## WHAT THE TASK ASKS:
Everything from the first line of the records below through the line containing "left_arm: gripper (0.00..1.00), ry" is to be retyped exactly; leave out the rest.

## RECORDS FOR THIS TASK:
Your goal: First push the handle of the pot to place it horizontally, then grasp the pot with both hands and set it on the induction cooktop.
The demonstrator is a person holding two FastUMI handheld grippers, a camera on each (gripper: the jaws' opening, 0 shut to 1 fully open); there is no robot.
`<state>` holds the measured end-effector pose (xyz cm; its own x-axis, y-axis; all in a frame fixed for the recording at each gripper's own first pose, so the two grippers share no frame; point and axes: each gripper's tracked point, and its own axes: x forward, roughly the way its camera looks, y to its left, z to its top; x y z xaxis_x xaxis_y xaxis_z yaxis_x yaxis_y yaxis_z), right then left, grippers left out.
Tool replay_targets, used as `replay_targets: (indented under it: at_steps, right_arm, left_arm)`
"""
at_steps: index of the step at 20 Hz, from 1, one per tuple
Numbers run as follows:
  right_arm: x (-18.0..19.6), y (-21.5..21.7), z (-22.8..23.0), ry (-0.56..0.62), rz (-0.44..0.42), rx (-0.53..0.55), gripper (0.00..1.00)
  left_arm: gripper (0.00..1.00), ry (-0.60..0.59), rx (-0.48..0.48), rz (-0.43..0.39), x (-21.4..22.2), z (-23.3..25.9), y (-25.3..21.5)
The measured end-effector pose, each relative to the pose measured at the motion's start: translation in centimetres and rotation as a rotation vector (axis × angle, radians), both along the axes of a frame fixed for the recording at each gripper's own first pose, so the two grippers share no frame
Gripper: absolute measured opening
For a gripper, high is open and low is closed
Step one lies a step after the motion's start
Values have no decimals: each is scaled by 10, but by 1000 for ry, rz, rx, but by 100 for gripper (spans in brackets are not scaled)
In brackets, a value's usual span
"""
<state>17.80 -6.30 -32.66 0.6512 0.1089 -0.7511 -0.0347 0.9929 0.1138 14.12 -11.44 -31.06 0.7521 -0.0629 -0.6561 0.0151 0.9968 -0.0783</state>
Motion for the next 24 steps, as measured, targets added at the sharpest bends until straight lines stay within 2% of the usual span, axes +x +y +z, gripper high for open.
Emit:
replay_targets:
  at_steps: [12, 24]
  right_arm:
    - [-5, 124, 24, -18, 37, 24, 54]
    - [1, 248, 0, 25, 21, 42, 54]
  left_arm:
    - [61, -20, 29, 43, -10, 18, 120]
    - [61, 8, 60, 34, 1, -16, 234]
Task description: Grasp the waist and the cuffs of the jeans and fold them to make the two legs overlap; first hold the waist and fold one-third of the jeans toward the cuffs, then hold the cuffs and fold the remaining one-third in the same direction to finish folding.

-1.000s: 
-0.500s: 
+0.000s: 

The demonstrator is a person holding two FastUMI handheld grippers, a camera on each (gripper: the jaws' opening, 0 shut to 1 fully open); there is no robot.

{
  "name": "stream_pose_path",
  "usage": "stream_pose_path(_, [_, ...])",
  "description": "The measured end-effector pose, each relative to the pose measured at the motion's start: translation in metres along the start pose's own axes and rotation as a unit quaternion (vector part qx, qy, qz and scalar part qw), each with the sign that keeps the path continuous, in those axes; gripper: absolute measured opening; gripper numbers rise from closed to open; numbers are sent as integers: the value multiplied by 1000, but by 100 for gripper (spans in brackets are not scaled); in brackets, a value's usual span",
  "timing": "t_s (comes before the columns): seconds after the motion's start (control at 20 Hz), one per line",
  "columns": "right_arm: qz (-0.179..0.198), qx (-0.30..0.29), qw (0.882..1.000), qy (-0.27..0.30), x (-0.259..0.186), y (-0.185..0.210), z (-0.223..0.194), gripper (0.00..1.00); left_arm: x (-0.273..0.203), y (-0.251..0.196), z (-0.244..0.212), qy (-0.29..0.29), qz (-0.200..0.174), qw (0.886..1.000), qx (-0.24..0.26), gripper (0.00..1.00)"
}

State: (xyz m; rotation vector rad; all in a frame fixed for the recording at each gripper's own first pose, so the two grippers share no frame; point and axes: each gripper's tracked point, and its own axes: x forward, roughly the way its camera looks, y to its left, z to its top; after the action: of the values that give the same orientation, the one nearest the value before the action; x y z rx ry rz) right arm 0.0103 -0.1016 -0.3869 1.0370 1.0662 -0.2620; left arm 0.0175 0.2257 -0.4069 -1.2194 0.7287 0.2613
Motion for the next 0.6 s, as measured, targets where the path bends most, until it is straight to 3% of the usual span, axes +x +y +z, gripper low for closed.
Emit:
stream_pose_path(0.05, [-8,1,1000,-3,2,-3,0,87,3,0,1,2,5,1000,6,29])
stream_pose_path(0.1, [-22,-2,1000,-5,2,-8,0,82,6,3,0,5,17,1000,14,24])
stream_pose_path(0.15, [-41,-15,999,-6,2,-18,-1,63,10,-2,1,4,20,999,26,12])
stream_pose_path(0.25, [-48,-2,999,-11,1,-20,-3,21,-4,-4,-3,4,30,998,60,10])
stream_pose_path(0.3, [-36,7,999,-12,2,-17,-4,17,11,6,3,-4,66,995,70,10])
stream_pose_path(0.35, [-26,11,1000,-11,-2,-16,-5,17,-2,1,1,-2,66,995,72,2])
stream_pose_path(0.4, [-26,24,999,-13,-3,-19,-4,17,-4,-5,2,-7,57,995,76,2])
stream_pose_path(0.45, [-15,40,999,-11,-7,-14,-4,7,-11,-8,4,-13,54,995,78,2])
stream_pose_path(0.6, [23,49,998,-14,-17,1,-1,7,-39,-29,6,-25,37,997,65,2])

## SOLUTION TO THIS PROBLEM:
Your goal: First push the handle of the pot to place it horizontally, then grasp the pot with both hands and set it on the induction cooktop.
The demonstrator is a person holding two FastUMI handheld grippers, a camera on each (gripper: the jaws' opening, 0 shut to 1 fully open); there is no robot.
`<state>` holds the measured end-effector pose (xyz cm; its own x-axis, y-axis; all in a frame fixed for the recording at each gripper's own first pose, so the two grippers share no frame; point and axes: each gripper's tracked point, and its own axes: x forward, roughly the way its camera looks, y to its left, z to its top; x y z xaxis_x xaxis_y xaxis_z yaxis_x yaxis_y yaxis_z), right then left, grippers left out.
Tool replay_targets, used as `replay_targets: (indented under it: at_steps, right_arm, left_arm)`
"""
at_steps: index of the step at 20 Hz, from 1, one per tuple
Numbers run as follows:
  right_arm: x (-18.0..19.6), y (-21.5..21.7), z (-22.8..23.0), ry (-0.56..0.62), rz (-0.44..0.42), rx (-0.53..0.55), gripper (0.00..1.00)
  left_arm: gripper (0.00..1.00), ry (-0.60..0.59), rx (-0.48..0.48), rz (-0.43..0.39), x (-21.4..22.2), z (-23.3..25.9), y (-25.3..21.5)

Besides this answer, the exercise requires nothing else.